#### The data
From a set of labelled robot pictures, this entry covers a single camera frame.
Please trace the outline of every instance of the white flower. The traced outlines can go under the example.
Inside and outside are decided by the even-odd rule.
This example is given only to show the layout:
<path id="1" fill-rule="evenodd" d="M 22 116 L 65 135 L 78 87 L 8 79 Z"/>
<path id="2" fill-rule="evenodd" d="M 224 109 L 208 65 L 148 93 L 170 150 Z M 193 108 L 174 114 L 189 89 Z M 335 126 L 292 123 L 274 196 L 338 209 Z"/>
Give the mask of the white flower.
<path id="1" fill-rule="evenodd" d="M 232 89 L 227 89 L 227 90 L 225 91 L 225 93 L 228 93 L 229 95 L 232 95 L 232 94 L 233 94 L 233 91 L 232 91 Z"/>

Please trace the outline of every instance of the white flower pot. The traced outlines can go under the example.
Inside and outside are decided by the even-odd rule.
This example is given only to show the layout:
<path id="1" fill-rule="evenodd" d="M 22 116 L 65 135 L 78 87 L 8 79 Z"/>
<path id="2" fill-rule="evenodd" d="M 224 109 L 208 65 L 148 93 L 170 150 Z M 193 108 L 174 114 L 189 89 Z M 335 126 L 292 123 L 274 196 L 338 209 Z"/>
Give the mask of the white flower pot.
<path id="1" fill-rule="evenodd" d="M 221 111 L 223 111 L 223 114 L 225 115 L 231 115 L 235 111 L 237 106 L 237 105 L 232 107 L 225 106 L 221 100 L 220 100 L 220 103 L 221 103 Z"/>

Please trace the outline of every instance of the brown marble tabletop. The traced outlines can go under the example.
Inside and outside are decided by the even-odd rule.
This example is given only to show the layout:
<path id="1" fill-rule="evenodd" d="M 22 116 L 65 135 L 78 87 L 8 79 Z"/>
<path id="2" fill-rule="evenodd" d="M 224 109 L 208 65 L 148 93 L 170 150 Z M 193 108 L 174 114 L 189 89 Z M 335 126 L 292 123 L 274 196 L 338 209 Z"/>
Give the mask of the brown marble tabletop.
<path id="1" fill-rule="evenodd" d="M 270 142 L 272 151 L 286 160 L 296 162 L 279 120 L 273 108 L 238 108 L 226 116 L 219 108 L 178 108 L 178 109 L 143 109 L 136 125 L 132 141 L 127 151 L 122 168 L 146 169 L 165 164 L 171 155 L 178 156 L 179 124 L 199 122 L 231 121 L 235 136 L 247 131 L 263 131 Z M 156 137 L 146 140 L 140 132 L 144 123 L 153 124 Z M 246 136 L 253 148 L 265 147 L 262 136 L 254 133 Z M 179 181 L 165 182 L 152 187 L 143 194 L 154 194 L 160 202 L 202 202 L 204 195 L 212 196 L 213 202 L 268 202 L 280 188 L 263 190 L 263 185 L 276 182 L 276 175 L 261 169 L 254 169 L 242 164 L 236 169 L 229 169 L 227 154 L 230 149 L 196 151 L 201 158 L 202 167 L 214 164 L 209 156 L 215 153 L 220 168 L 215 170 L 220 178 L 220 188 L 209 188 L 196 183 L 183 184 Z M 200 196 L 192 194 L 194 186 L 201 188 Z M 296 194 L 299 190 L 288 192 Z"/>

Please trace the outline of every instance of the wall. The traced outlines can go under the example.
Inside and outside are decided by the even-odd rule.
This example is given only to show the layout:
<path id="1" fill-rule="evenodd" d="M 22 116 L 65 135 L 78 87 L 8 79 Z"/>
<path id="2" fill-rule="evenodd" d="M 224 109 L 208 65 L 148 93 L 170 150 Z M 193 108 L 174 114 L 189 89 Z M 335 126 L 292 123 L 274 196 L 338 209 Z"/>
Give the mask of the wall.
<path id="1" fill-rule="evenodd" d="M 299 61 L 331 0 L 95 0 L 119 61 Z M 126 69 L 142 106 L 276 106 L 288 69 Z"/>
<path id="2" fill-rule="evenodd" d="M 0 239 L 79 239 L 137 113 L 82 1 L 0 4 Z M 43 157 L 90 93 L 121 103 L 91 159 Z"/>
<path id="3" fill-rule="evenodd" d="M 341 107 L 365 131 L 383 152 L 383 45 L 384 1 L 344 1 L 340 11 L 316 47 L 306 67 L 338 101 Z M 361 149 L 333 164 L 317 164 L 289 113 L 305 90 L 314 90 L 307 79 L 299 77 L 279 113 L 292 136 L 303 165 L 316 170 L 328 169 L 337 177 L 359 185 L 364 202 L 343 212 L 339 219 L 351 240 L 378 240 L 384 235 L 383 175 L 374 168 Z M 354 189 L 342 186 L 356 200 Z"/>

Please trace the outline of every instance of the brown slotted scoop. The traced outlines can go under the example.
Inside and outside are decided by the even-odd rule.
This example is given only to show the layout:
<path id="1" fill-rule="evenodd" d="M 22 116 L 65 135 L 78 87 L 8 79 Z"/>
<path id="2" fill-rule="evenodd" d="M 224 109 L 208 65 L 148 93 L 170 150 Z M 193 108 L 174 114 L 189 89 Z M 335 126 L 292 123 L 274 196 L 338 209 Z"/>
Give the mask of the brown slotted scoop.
########
__Exercise brief__. Would you please write the entries out again in full, exactly as given?

__Result__.
From a set of labelled robot pictures, this entry covers a single camera frame.
Please trace the outline of every instance of the white flower. The traced outlines can go under the example.
Inside and outside are decided by the even-odd rule.
This example is given only to show the layout:
<path id="1" fill-rule="evenodd" d="M 22 116 L 65 135 L 78 87 L 8 79 Z"/>
<path id="2" fill-rule="evenodd" d="M 224 109 L 208 65 L 148 93 L 170 150 Z M 193 108 L 174 114 L 189 89 Z M 335 126 L 292 123 L 274 196 L 338 209 Z"/>
Give the mask of the white flower.
<path id="1" fill-rule="evenodd" d="M 232 89 L 227 89 L 227 90 L 225 91 L 225 93 L 228 93 L 229 95 L 232 95 L 232 94 L 233 94 L 233 91 L 232 91 Z"/>

Please trace the outline of every instance of the white flower pot. The traced outlines can go under the example.
Inside and outside are decided by the even-odd rule.
This example is given only to show the layout:
<path id="1" fill-rule="evenodd" d="M 22 116 L 65 135 L 78 87 L 8 79 Z"/>
<path id="2" fill-rule="evenodd" d="M 224 109 L 208 65 L 148 93 L 170 150 Z M 193 108 L 174 114 L 189 89 Z M 335 126 L 292 123 L 274 196 L 338 209 Z"/>
Give the mask of the white flower pot.
<path id="1" fill-rule="evenodd" d="M 221 111 L 223 111 L 223 114 L 225 115 L 231 115 L 235 111 L 237 106 L 237 105 L 232 107 L 225 106 L 221 100 L 220 100 L 220 103 L 221 103 Z"/>

Please trace the outline of every instance of the brown marble tabletop. The traced outlines can go under the example.
Inside and outside are decided by the even-odd rule.
This example is given only to show the layout:
<path id="1" fill-rule="evenodd" d="M 22 116 L 65 135 L 78 87 L 8 79 Z"/>
<path id="2" fill-rule="evenodd" d="M 224 109 L 208 65 L 148 93 L 170 150 Z M 193 108 L 174 114 L 189 89 Z M 335 126 L 292 123 L 274 196 L 338 209 Z"/>
Give the mask of the brown marble tabletop.
<path id="1" fill-rule="evenodd" d="M 270 142 L 272 151 L 286 160 L 296 162 L 279 120 L 273 108 L 238 108 L 226 116 L 219 108 L 178 108 L 178 109 L 143 109 L 136 125 L 132 141 L 127 151 L 122 168 L 146 169 L 165 164 L 171 155 L 178 156 L 179 124 L 199 122 L 231 121 L 235 136 L 247 131 L 263 131 Z M 156 137 L 146 140 L 140 132 L 144 123 L 153 124 Z M 246 136 L 253 148 L 265 147 L 262 136 L 254 133 Z M 179 181 L 165 182 L 152 187 L 143 194 L 154 194 L 160 202 L 202 202 L 204 195 L 212 196 L 213 202 L 268 202 L 280 188 L 263 190 L 263 185 L 276 182 L 276 175 L 261 169 L 254 169 L 242 164 L 236 169 L 229 169 L 227 154 L 230 149 L 196 151 L 201 158 L 202 167 L 214 164 L 209 156 L 215 153 L 220 168 L 215 170 L 220 178 L 220 188 L 209 188 L 196 183 L 183 184 Z M 200 196 L 192 194 L 194 186 L 201 188 Z M 296 194 L 299 190 L 288 192 Z"/>

Please trace the outline of every instance of the wall. The traced outlines can go under the example.
Inside and outside are decided by the even-odd rule.
This example is given only to show the layout:
<path id="1" fill-rule="evenodd" d="M 22 116 L 65 135 L 78 87 L 8 79 Z"/>
<path id="2" fill-rule="evenodd" d="M 224 109 L 208 65 L 148 93 L 170 150 Z M 193 108 L 174 114 L 189 89 Z M 335 126 L 292 123 L 274 196 L 338 209 Z"/>
Give the mask of the wall.
<path id="1" fill-rule="evenodd" d="M 299 61 L 331 0 L 95 0 L 119 61 Z M 126 69 L 142 106 L 276 106 L 288 69 Z"/>
<path id="2" fill-rule="evenodd" d="M 0 239 L 79 239 L 137 113 L 82 1 L 0 4 Z M 43 157 L 90 93 L 121 103 L 91 159 Z"/>
<path id="3" fill-rule="evenodd" d="M 341 107 L 365 131 L 383 152 L 383 45 L 384 1 L 344 1 L 340 11 L 316 47 L 306 67 L 338 101 Z M 361 149 L 333 164 L 317 164 L 289 113 L 305 90 L 314 90 L 307 79 L 299 77 L 279 113 L 292 136 L 303 165 L 316 170 L 328 169 L 337 177 L 359 185 L 364 202 L 343 212 L 339 219 L 351 240 L 378 240 L 384 235 L 383 175 L 374 168 Z M 354 189 L 342 186 L 356 200 Z"/>

Please trace the outline of every instance of the brown slotted scoop. The traced outlines can go under the example.
Inside and outside are decided by the even-odd rule.
This example is given only to show the layout:
<path id="1" fill-rule="evenodd" d="M 22 116 L 65 135 L 78 87 L 8 79 Z"/>
<path id="2" fill-rule="evenodd" d="M 224 109 L 208 65 L 148 93 L 170 150 Z M 193 108 L 174 114 L 189 89 Z M 335 126 L 292 123 L 274 196 L 338 209 Z"/>
Give the mask of the brown slotted scoop.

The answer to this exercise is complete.